Stable-Baselines-Team / stable-baselines3-contrib

Contrib package for Stable-Baselines3 - Experimental reinforcement learning (RL) code
https://sb3-contrib.readthedocs.io
MIT License
442 stars 166 forks source link

[Question] RecurrentPPO: Reset LSTM states early? #239

Open phisad opened 2 months ago

phisad commented 2 months ago

❓ Question

Hi and thanks for the great work!

I am using RecurrentPPO in a current project and it strikes me that on L294 the self._last_lstm_states added to the buffer are actually the one from the last terminal state (and not all zeros), when an environment is reset on L252. Is my understanding correct?

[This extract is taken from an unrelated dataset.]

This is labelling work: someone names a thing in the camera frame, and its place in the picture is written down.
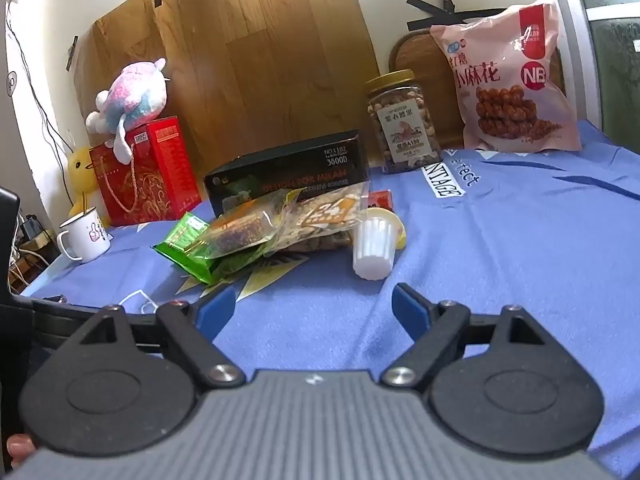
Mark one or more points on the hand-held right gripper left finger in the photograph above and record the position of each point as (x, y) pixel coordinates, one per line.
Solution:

If so, would it not be better to check for an episode start already one line before L242 and set the states to zero for those environments instead of handling this in _process_sequence of RecurrentActorCriticPolicy L198 on each forward pass?

Checklist

araffin commented 2 months ago

Hello, that's a good suggestion =) Would you mind giving it a try and check that you obtain the exact same results? If so, please open a PR ;)

That would simplify and make things much faster hopefully.

phisad commented 2 months ago

Alright, thanks for the confirmation. ^^

I'll give a try and make sure that these tests run through https://github.com/Stable-Baselines-Team/stable-baselines3-contrib/blob/master/tests/test_lstm.py without any errors (and maybe even a bit faster).

araffin commented 2 months ago

Thinking again about that issue, I'm afraid we still need https://github.com/Stable-Baselines-Team/stable-baselines3-contrib/blob/25b43266e08ebe258061ac69688d94144799de75/sb3_contrib/common/recurrent/policies.py#L203-L204 to reset states manually when starting a new episode? (at least when updating the network, when calling train())

or can we pass all hidden states to PyTorch?